La Cour a conclu que les communautés Ogale et Bille peuvent intenter une action en justice pour que Royal Dutch Shell (RDS) et sa filiale nigériane, Shell Petroleum Development Company (SPDC), prennent en charge la dépollution des lieux dégradés et leur versent des indemnités.
La décision établit un précédent majeur qui pourrait amener d’autres multinationales à rendre des comptes. Mark Dummett, directeur du programme Thématiques mondiales à Amnesty International, a déclaré :
« Cette décision historique pourrait représenter la fin d’un long chapitre d’impunité pour Shell et pour d’autres multinationales qui commettent des atteintes aux droits humains à l’étranger.
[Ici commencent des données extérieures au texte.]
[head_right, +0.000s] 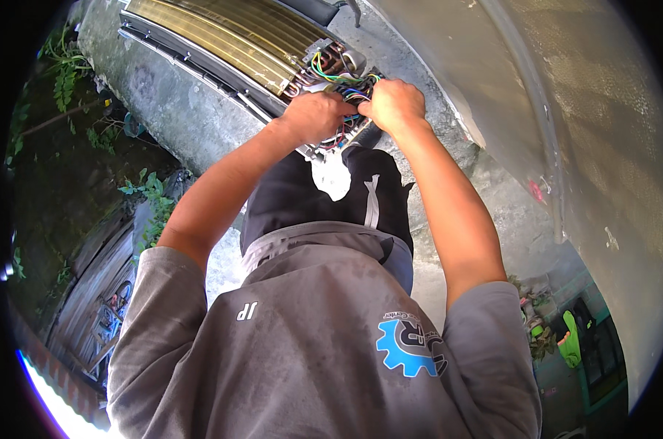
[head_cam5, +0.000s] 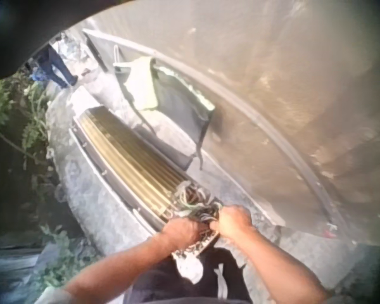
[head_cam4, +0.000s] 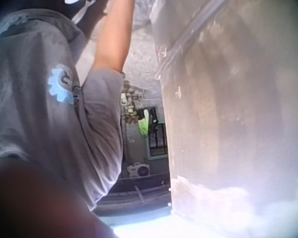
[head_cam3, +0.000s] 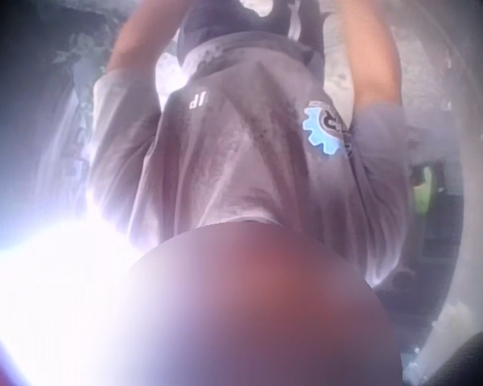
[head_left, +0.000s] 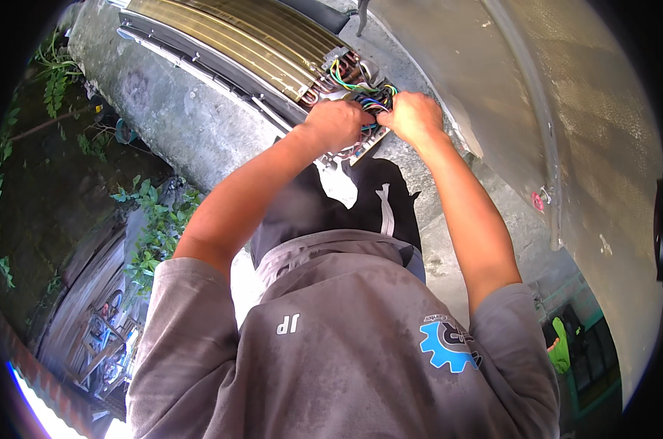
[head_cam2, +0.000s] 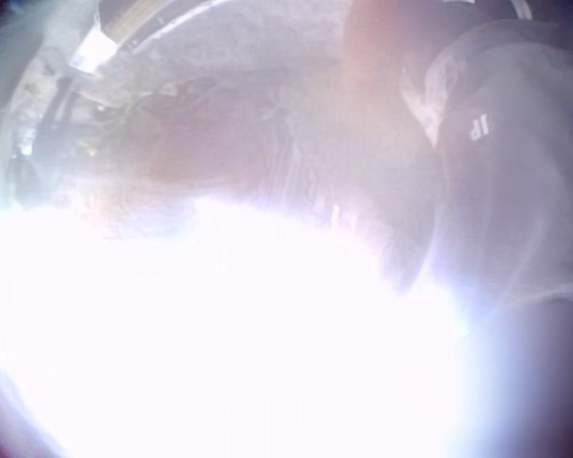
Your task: The person disassembles and reassembles an indoor air conditioner unit on a table. They remove the front panel, detach and reconnect electrical connectors, and reattach the front panel using a screwdriver.
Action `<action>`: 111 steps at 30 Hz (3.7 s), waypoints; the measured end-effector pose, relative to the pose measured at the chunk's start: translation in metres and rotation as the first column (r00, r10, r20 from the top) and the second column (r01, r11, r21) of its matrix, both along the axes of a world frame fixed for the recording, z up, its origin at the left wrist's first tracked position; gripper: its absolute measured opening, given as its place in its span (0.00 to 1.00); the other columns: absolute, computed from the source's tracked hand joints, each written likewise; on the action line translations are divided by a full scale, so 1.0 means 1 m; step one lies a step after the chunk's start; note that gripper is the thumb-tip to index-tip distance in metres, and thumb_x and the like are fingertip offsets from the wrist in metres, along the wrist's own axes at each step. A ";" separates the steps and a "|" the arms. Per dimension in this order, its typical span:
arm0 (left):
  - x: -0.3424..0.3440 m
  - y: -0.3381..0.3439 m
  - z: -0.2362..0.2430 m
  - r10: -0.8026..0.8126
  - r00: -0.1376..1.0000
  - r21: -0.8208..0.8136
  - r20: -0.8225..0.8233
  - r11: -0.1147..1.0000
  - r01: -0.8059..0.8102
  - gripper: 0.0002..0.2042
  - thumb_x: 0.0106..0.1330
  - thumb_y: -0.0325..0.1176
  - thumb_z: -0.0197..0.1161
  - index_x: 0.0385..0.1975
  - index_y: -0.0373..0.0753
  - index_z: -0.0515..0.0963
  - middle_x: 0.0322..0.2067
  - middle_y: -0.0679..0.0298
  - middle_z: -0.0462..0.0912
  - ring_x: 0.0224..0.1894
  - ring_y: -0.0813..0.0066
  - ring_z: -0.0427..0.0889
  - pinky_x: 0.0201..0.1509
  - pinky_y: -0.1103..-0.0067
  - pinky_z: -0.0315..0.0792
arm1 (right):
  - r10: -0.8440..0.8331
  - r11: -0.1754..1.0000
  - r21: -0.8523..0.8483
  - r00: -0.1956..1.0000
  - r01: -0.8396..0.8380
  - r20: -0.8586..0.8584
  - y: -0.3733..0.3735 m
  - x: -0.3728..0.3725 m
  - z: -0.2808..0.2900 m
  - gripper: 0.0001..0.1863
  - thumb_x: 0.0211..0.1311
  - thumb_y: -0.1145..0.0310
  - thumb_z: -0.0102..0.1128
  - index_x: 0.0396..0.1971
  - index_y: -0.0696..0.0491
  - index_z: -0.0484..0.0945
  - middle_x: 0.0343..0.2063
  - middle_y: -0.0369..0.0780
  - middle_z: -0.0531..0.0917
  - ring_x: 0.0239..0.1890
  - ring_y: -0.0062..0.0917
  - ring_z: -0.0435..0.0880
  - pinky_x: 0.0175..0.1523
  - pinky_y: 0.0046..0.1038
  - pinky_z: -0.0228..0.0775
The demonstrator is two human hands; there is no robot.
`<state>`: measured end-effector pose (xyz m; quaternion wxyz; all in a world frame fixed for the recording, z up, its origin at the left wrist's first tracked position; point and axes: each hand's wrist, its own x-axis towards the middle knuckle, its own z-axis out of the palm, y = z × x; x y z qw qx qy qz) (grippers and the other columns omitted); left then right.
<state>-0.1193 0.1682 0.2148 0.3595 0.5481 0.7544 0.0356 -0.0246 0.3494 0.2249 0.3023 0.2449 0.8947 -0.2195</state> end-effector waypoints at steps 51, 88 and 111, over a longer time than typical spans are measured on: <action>0.016 -0.034 -0.046 0.063 0.983 0.631 -0.173 0.773 0.061 0.09 0.54 0.41 0.70 0.35 0.58 0.89 0.29 0.80 0.75 0.36 0.76 0.76 0.47 0.72 0.67 | -0.103 0.994 -0.055 0.944 0.090 -0.314 -0.001 0.037 0.000 0.17 0.59 0.54 0.78 0.33 0.51 0.82 0.22 0.43 0.85 0.28 0.44 0.86 0.36 0.46 0.76; 0.046 -0.046 0.011 0.308 0.949 0.386 -0.059 0.884 -0.263 0.21 0.59 0.46 0.78 0.52 0.48 0.87 0.47 0.67 0.82 0.53 0.62 0.79 0.63 0.61 0.69 | -0.677 0.719 -0.453 0.679 0.527 -0.284 -0.007 0.075 -0.050 0.14 0.68 0.71 0.74 0.49 0.53 0.79 0.27 0.38 0.87 0.29 0.26 0.86 0.39 0.32 0.78; 0.061 -0.003 -0.046 0.327 0.901 0.471 -0.286 0.867 -0.165 0.06 0.67 0.41 0.68 0.28 0.54 0.87 0.29 0.73 0.86 0.35 0.69 0.85 0.49 0.62 0.70 | -0.513 0.854 -0.411 0.650 0.319 -0.560 -0.024 0.072 -0.061 0.14 0.66 0.68 0.76 0.50 0.45 0.87 0.35 0.38 0.85 0.35 0.31 0.87 0.42 0.35 0.79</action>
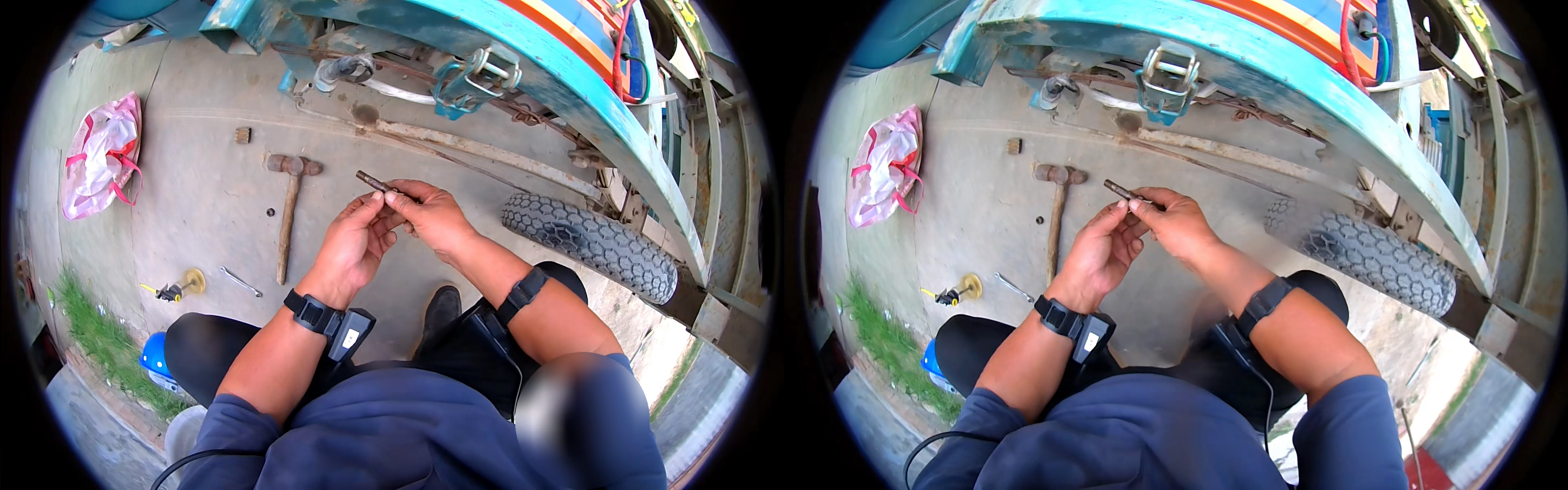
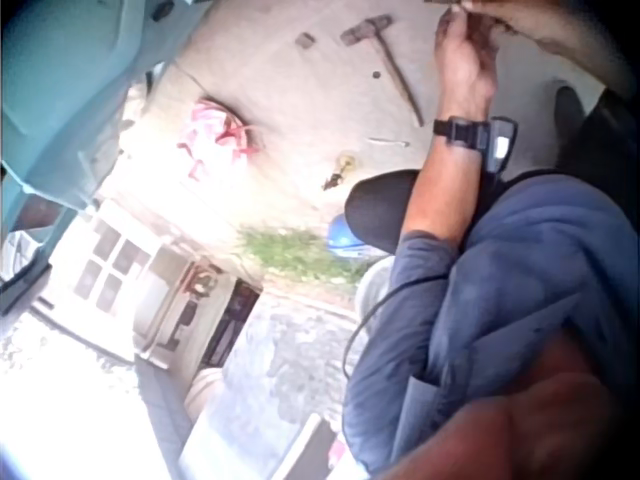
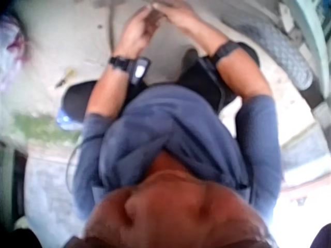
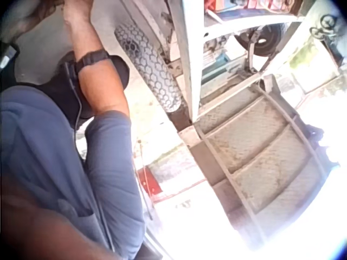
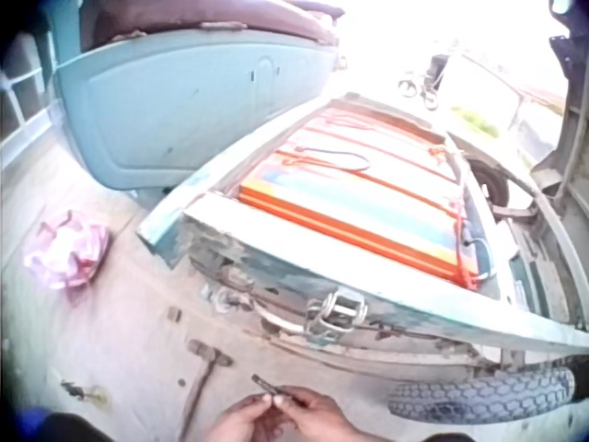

Les propres dossiers de Shell montrent l’ampleur des fuites d’hydrocarbures qui continuent de ravager les terres des communautés Ogale et Bille, d’empoisonner leur eau et de détruire leurs moyens de subsistance.
« Mais jusqu’à aujourd’hui, Shell est parvenue à éviter de nettoyer et de verser des indemnités, en arguant qu’elle n’est pas responsable des activités de sa filiale nigériane – qui lui appartient entièrement. Shell est bien contente de dégager d’énormes profits du territoire nigérian, mais affirme n’être au courant de rien lorsqu’on lui demande des comptes quant au coût humain de ses activités. La décision du 12 février a fait vaciller les fondations d’un modèle économique basé sur l’esquive des responsabilités.
« Cette décision historique pourrait représenter la fin d’un long chapitre d’impunité pour Shell et pour d’autres multinationales qui commettent des atteintes aux droits humains à l’étranger »
« Le combat n’est pas encore gagné, mais cette décision est une étape importante vers la justice. Elle atteste de la persévérance et du courage des communautés Ogale et Bille, qui ont refusé les excuses de Shell et se sont battues pendant des années pour faire traduire cette entreprise en justice. Elle pourrait ouvrir la voie et permettre aux nombreuses autres personnes qui subissent les conséquences de la pollution de Shell d’obtenir justice. Après des décennies d’impunité, les communautés du delta du Niger pourraient enfin voir Shell sur le banc des accusés. »
Complément d’information
En 2015, 40 000 membres des communautés Ogale et Bille, dans le delta du Niger, ont entamé une procédure judiciaire contre Shell au Royaume-Uni, faisant état de graves atteintes à leurs droits humains et à leur bien-être. En 2017, la Haute Cour de Londres a estimé que RDS n’était qu’une société de portefeuille qui ne contrôle aucunement les activités de sa filiale nigériane, et qui n’a donc aucun devoir de protection envers les communautés concernées par ces activités. En 2018, la Cour d’appel a considéré que les tribunaux anglais n’étaient pas compétents pour juger ces affaires, mais a autorisé les communautés Ogale et Bille à déposer une requête après de la Cour suprême.